- Goal of the exercise
Once the line with "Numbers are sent" is found in the entries below, repeat that line and every one after it exactly, ending at the last.

- Record excerpts
══════

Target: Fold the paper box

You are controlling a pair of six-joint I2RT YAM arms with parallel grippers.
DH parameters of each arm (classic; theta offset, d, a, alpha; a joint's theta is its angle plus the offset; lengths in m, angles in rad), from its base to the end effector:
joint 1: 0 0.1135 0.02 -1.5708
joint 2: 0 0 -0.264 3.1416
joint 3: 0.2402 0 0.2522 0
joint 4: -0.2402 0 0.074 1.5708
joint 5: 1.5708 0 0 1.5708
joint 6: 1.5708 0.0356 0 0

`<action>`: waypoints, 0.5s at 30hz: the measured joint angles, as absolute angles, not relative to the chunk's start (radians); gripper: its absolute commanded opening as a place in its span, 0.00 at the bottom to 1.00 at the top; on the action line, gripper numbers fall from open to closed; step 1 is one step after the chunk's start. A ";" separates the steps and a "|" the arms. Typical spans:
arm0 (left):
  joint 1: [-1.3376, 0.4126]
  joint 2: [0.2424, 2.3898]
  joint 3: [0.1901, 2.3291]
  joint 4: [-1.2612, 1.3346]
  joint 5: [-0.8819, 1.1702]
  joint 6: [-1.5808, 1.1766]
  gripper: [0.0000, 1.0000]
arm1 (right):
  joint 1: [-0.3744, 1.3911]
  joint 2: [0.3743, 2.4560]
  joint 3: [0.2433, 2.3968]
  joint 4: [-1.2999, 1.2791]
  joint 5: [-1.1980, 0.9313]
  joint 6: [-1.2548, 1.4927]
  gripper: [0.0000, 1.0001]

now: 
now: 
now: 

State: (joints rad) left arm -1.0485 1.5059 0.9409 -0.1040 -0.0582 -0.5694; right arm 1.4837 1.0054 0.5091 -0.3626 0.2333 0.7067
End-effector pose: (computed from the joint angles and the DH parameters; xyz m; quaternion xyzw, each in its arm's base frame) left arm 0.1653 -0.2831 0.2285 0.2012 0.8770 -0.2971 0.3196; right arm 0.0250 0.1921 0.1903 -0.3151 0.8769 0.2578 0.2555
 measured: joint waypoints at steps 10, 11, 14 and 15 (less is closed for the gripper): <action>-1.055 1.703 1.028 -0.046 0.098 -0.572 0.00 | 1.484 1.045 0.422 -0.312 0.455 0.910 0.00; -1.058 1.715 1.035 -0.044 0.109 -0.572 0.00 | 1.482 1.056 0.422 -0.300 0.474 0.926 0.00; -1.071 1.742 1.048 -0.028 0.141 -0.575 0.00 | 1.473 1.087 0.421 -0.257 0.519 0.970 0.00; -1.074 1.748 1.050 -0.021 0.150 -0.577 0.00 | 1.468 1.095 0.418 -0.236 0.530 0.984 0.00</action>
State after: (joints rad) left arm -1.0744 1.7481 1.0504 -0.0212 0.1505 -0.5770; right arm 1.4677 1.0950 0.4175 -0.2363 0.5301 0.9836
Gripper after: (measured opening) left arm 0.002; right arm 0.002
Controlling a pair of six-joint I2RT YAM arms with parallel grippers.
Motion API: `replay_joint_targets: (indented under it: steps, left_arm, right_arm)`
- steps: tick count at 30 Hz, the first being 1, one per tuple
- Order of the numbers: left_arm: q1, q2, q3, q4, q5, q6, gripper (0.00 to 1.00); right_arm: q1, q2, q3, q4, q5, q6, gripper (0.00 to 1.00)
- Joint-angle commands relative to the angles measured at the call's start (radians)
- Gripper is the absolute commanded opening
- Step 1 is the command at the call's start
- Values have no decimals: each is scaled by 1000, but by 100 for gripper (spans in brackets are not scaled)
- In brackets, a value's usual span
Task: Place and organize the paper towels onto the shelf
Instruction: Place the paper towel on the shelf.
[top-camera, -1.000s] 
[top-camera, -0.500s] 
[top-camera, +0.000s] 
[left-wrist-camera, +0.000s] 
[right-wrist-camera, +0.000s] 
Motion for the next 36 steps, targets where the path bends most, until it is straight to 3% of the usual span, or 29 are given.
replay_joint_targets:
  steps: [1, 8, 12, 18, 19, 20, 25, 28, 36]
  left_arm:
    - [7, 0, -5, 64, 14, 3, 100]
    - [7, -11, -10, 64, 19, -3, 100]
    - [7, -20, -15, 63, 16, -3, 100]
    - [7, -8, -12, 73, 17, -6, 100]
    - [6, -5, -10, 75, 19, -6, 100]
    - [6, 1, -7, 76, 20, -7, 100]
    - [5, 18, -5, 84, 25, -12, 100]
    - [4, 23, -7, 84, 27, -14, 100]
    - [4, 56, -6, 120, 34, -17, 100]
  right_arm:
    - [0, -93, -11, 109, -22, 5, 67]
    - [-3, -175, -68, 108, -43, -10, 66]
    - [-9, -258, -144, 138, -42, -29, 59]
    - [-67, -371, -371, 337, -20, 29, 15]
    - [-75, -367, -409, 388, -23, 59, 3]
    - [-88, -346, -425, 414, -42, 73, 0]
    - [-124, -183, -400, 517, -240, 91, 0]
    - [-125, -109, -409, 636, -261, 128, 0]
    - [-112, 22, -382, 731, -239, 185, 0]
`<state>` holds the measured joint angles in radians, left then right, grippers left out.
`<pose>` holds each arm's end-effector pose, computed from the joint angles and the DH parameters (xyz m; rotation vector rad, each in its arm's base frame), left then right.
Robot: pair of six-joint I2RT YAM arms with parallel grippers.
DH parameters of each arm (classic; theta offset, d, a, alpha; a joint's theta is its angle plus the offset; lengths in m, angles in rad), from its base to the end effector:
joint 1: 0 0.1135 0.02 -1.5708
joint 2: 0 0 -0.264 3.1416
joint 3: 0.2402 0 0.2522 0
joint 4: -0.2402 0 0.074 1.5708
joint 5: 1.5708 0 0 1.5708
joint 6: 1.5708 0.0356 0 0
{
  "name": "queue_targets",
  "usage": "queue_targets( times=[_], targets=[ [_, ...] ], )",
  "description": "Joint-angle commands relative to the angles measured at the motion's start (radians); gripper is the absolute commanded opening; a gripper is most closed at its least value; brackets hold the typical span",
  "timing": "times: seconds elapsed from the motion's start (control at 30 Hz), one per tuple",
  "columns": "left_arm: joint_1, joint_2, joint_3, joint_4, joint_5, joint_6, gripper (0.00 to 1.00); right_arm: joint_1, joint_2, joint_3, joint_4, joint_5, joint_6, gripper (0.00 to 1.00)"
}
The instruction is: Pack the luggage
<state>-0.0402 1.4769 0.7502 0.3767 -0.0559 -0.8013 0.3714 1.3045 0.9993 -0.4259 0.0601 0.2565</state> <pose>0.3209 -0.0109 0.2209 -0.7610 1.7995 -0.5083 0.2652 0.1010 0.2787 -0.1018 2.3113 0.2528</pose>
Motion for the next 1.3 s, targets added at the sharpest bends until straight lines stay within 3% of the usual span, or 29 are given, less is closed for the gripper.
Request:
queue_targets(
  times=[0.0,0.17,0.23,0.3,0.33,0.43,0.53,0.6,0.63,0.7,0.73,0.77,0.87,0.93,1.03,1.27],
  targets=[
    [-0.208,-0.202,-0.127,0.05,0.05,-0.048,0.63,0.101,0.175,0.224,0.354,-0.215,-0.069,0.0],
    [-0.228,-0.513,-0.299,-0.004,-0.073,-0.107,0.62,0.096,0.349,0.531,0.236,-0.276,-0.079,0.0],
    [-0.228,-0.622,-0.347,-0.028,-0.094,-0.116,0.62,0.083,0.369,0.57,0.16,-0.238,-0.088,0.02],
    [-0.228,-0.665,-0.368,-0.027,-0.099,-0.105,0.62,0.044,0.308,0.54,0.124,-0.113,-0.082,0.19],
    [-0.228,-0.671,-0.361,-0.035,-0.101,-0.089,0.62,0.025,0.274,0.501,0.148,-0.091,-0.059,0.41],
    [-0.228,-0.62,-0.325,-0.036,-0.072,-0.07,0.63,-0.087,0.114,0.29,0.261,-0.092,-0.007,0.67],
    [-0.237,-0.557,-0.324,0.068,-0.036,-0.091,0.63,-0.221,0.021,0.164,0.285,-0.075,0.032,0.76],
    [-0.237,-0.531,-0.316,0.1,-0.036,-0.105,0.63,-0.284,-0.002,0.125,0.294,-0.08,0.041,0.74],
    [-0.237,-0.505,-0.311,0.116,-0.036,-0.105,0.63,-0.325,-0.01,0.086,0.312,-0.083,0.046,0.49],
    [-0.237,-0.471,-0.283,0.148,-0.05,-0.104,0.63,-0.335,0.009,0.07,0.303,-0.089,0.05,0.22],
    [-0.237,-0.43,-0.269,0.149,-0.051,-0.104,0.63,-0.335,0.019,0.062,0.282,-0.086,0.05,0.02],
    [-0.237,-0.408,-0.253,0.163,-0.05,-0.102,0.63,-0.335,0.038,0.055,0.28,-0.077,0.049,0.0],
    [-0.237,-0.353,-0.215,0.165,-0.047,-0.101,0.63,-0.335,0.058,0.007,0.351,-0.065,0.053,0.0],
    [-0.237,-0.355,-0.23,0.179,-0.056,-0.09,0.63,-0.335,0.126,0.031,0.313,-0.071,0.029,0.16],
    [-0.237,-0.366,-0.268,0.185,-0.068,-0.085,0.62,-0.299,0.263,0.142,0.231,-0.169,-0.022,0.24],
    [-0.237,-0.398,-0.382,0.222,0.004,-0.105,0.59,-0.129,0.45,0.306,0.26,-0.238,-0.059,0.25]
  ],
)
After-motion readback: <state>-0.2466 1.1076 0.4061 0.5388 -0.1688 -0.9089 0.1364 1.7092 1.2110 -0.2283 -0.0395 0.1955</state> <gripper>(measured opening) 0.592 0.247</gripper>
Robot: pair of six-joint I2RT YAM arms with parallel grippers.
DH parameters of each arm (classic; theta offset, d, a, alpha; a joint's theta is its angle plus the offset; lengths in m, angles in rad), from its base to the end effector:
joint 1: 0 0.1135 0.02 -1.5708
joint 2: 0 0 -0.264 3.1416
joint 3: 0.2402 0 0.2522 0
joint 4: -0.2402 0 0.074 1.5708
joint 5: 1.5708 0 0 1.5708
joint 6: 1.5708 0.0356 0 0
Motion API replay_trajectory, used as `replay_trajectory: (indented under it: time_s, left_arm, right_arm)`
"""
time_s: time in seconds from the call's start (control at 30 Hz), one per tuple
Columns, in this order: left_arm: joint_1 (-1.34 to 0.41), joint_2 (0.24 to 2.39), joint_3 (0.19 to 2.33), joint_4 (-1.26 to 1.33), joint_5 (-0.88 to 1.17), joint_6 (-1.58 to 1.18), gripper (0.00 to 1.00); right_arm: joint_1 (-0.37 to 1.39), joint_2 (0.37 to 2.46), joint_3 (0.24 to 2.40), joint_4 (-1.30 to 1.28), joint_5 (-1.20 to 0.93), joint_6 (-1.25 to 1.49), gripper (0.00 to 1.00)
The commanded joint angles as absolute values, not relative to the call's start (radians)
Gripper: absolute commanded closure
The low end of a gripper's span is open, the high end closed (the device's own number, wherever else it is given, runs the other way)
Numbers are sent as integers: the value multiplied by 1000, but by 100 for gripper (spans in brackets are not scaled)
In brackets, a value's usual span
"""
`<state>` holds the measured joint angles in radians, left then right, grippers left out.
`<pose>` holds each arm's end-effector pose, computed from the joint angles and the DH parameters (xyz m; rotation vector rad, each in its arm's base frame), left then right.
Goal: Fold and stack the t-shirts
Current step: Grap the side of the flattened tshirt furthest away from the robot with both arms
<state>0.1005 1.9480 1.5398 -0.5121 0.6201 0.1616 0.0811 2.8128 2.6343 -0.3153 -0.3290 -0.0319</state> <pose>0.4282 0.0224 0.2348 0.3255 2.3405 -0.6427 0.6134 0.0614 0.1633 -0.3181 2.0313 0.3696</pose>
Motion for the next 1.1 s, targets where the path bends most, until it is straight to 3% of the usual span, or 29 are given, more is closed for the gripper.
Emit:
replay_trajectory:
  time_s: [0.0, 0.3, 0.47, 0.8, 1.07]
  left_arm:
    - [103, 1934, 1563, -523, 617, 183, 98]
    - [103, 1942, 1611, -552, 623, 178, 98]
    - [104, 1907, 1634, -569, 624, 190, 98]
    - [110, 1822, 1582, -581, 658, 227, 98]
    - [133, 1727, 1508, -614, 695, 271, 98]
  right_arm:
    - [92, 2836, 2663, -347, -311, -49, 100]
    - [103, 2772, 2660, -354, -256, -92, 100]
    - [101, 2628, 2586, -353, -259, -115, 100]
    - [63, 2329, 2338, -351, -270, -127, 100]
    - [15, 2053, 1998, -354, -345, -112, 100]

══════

- Task answer
Numbers are sent as integers: the value multiplied by 1000, but by 100 for gripper (spans in brackets are not scaled)
In brackets, a value's usual span
"""
`<state>` holds the measured joint angles in radians, left then right, grippers left out.
`<pose>` holds each arm's end-effector pose, computed from the joint angles and the DH parameters (xyz m; rotation vector rad, each in its arm's base frame), left then right.
Goal: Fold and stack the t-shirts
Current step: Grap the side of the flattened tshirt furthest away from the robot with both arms
<state>0.1005 1.9480 1.5398 -0.5121 0.6201 0.1616 0.0811 2.8128 2.6343 -0.3153 -0.3290 -0.0319</state> <pose>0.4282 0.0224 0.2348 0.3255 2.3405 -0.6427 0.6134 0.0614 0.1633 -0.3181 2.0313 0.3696</pose>
Motion for the next 1.1 s, targets where the path bends most, until it is straight to 3% of the usual span, or 29 are given, more is closed for the gripper.
Emit:
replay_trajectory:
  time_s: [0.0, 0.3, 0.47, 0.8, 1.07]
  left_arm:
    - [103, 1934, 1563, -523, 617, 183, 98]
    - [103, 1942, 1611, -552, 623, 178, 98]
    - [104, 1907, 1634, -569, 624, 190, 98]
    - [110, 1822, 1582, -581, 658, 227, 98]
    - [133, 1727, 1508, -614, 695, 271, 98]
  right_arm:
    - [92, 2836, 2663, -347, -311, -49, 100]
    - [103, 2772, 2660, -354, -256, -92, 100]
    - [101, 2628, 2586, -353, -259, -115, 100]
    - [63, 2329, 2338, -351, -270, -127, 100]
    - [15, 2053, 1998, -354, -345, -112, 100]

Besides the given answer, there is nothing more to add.